• [Requirement]:
Could you return the full listing below exactly as it appears?
══════
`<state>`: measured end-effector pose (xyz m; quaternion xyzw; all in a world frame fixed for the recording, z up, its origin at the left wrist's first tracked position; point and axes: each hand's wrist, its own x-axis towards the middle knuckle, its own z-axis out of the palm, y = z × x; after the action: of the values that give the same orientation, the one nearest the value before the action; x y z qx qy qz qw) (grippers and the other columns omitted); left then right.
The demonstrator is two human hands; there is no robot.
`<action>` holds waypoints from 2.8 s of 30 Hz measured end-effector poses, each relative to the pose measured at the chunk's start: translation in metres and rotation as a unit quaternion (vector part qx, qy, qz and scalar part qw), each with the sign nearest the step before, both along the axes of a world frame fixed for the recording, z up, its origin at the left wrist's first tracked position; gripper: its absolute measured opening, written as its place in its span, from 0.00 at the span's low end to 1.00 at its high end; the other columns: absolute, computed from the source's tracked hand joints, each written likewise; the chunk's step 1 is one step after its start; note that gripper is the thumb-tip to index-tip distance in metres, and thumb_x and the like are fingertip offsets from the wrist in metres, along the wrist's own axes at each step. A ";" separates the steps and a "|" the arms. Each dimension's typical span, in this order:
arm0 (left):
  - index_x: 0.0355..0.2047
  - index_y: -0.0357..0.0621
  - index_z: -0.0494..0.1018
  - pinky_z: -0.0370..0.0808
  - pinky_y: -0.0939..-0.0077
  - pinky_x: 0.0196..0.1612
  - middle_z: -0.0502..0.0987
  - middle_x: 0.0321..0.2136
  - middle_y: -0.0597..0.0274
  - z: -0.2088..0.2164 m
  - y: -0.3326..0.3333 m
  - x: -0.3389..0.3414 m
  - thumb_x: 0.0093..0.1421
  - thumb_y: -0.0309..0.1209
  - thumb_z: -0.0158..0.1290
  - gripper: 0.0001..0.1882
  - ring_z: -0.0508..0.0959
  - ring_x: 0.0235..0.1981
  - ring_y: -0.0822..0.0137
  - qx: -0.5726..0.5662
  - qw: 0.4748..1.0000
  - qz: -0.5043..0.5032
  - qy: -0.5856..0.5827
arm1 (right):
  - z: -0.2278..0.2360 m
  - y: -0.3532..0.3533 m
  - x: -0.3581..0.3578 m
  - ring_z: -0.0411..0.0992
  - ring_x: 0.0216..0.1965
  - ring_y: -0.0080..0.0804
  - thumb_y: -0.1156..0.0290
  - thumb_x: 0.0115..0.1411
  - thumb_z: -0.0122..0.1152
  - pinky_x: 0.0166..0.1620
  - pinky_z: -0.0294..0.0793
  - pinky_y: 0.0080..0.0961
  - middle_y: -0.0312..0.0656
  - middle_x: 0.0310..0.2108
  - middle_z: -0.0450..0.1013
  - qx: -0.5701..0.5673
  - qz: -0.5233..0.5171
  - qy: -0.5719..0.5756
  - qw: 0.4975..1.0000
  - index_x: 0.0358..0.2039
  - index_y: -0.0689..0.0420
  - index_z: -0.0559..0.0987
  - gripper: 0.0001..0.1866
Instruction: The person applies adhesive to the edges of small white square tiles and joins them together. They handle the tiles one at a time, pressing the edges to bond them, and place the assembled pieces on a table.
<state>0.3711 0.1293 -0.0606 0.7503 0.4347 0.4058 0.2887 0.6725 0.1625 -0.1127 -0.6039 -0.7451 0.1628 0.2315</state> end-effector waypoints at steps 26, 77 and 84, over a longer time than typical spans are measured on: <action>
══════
• [Written answer]:
`<state>`: measured end-effector pose (xyz m; quaternion xyzw; all in a world frame fixed for the recording, z up, its origin at the left wrist's first tracked position; point and axes: each hand's wrist, its own x-axis towards the middle knuckle, its own z-axis out of the palm, y = z × x; after the action: of the values that give the same orientation, the one nearest the value before the action; x y z qx qy qz qw) (grippers and the other columns omitted); left then right.
The demonstrator is two human hands; there is no robot.
`<action>` holds waypoints from 2.8 s of 30 Hz measured end-effector poses, each relative to the pose measured at the chunk's start: translation in metres and rotation as a unit quaternion (vector part qx, qy, qz and scalar part qw), each with the sign nearest the step before, both along the axes of a world frame fixed for the recording, z up, its origin at the left wrist's first tracked position; gripper: its absolute measured opening, written as its place in its span, from 0.00 at the span's low end to 1.00 at its high end; the other columns: absolute, computed from the source's tracked hand joints, each written likewise; the chunk's step 1 is one step after its start; note that gripper is the thumb-tip to index-tip distance in metres, and thumb_x and the like are fingertip offsets from the wrist in metres, along the wrist's own axes at each step. A ";" separates the steps and a "|" the arms. Each dimension's typical span, in this order:
arm0 (left):
  - index_x: 0.0355..0.2047
  - index_y: -0.0357..0.0621
  - index_z: -0.0494..0.1018
  - pinky_z: -0.0370..0.0808
  - pinky_y: -0.0939..-0.0077
  - pinky_x: 0.0196..0.1612
  - middle_z: -0.0502..0.0987
  - middle_x: 0.0321..0.2136
  - middle_y: -0.0597..0.0274
  - z: -0.2088..0.2164 m
  - y: -0.3326..0.3333 m
  - x: -0.3389..0.3414 m
  - thumb_x: 0.0093..0.1421
  - thumb_y: -0.0309..0.1209
  - thumb_z: -0.0158..0.1290
  - gripper: 0.0001..0.1882
  - ring_z: -0.0508..0.0959
  - ring_x: 0.0235..0.1981
  - ring_y: -0.0822..0.0137
  - qx: -0.5726..0.5662
  - qw: 0.4748..1.0000
  - qz: -0.5043..0.5032
  - qy: -0.5856..0.5827
arm1 (right):
  - z: -0.2278..0.2360 m
  - y: -0.3532..0.3533 m
  - x: -0.3581..0.3578 m
  - ring_z: -0.0411..0.0992
  - ring_x: 0.0216..0.1965
  - ring_y: -0.0080..0.0804
  - thumb_y: -0.1156..0.0290
  - thumb_x: 0.0115..0.1411
  - thumb_z: -0.0122..0.1152
  - pinky_x: 0.0166..0.1620
  - pinky_z: -0.0294..0.0793
  - pinky_y: 0.0080..0.0961
  - middle_y: -0.0312..0.0656
  - middle_x: 0.0310..0.2108
  - middle_z: -0.0450..0.1013
  - qx: -0.5701..0.5673
  - qz: -0.5233..0.5171
  - qy: -0.5719..0.5756
  - qw: 0.4975..1.0000
  - index_x: 0.0358..0.2039
  - index_y: -0.0689..0.0420
  - index_z: -0.0559..0.0987
  - gripper: 0.0001..0.1866
Instruction: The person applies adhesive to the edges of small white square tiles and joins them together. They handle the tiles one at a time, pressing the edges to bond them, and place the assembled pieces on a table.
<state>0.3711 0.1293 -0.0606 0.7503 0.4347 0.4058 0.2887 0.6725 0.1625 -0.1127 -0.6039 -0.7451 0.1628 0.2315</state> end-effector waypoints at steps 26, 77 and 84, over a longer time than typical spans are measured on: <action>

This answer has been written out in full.